▸ **What needs to be done**: Narrow the data below down to the lines containing "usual".

▸ **Collected material**:
-.-.-
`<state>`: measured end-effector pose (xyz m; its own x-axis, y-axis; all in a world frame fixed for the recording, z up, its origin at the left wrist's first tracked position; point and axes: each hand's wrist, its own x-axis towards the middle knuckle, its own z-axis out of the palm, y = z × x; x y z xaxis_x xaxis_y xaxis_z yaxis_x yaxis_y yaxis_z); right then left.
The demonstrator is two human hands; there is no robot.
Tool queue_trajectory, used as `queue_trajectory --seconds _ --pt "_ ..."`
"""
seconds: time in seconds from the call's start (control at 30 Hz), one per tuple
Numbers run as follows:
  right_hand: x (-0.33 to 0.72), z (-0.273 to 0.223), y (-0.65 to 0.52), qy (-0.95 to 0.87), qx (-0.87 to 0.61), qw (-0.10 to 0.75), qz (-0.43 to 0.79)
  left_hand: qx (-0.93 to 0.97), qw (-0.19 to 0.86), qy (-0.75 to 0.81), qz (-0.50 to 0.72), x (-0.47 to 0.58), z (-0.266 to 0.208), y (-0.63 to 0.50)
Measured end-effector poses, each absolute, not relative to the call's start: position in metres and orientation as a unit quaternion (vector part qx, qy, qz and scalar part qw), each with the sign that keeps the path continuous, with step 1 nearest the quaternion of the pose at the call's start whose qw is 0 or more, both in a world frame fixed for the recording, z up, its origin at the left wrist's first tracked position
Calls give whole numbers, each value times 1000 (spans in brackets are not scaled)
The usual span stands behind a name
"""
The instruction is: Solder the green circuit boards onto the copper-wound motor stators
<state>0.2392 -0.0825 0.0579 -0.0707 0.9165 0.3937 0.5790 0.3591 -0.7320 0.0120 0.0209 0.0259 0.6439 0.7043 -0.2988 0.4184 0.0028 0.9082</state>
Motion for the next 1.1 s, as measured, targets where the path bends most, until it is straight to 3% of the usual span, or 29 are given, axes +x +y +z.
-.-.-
▸ **Answer to this exercise**:
The usual span stands behind a name
Motion for the next 1.1 s, as measured, targets where the path bends most, until it is straight to 3% of the usual span, or 29 are given, axes +x +y +z.

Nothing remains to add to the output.